● PROBLEM TO SOLVE
The lines to extract run from the first line of the material below to the line containing "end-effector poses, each", both included; leave the pictures behind.

● PROVIDED DATA
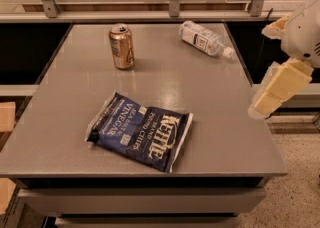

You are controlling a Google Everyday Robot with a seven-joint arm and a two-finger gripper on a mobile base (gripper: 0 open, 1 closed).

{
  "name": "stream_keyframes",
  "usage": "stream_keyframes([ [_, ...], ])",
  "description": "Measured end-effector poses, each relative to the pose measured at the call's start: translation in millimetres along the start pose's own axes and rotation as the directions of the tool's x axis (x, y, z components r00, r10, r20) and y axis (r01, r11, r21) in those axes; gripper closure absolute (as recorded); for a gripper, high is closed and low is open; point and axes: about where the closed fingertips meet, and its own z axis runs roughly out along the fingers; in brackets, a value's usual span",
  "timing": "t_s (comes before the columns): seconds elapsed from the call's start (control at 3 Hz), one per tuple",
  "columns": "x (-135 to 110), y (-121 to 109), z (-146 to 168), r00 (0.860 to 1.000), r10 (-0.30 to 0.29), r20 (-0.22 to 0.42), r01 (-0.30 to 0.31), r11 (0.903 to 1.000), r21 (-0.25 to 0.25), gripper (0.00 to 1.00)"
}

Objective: Pick orange can

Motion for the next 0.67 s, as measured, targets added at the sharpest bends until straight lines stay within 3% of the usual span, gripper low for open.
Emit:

● EXERCISE OUTPUT
You are controlling a Google Everyday Robot with a seven-joint arm and a two-finger gripper on a mobile base (gripper: 0 open, 1 closed).

{
  "name": "stream_keyframes",
  "usage": "stream_keyframes([ [_, ...], ])",
  "description": "Measured end-effector poses, each relative to the pose measured at the call's start: translation in millimetres along the start pose's own axes and rotation as the directions of the tool's x axis (x, y, z components r00, r10, r20) and y axis (r01, r11, r21) in those axes; gripper closure absolute (as recorded); for a gripper, high is closed and low is open; point and axes: about where the closed fingertips meet, and its own z axis runs roughly out along the fingers; in brackets, a value's usual span",

The answer has been given, and the exercise is complete.